• **Problem statement**:
Among the lines below, restate word for word only those from the line with "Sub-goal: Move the" through the line with "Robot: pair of", with both end lines kept.

*** Material provided Section Begins ***

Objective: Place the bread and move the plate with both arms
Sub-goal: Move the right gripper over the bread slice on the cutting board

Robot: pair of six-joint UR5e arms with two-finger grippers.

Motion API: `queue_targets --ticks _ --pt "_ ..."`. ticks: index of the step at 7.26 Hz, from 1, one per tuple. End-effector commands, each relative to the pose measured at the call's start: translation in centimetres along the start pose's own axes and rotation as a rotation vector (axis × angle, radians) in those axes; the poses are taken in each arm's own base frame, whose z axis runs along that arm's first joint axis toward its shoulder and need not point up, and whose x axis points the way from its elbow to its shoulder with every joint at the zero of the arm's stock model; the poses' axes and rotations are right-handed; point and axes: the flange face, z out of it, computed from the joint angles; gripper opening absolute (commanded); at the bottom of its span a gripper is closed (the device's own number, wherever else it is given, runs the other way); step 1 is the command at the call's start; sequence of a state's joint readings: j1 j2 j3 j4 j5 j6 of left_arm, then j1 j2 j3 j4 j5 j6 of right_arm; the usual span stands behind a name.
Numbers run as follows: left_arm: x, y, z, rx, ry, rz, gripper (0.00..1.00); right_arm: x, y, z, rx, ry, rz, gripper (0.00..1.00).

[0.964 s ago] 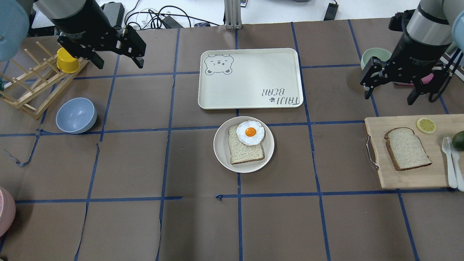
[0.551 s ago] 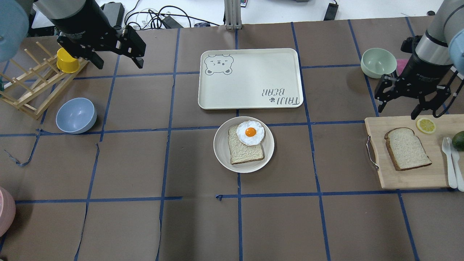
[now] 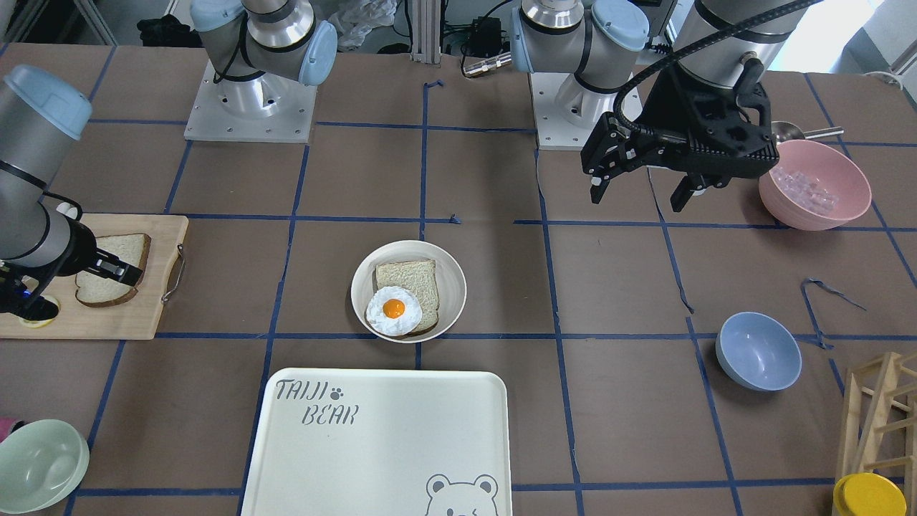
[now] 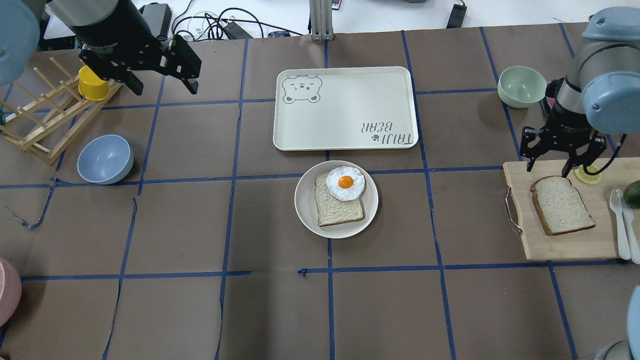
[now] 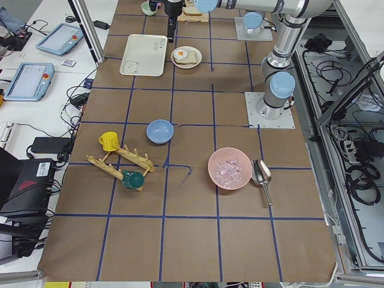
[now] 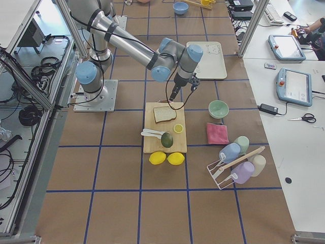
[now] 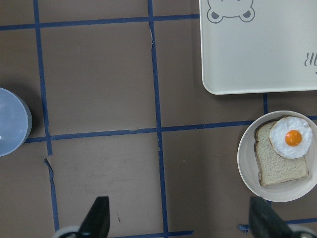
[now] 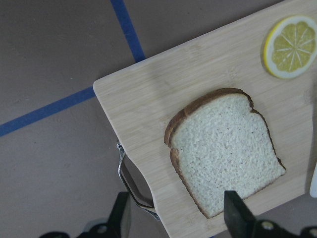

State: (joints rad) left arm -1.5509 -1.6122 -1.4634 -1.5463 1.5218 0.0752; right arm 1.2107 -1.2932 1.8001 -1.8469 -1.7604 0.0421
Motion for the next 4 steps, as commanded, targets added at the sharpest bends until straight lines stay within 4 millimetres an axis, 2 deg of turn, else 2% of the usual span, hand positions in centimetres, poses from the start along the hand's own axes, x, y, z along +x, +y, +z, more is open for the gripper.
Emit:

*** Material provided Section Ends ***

• **Result for this exercise**:
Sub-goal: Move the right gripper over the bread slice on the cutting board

Robot: pair of six-joint UR5e arms with two-finger grippers.

With this, there is nothing more to the exercise.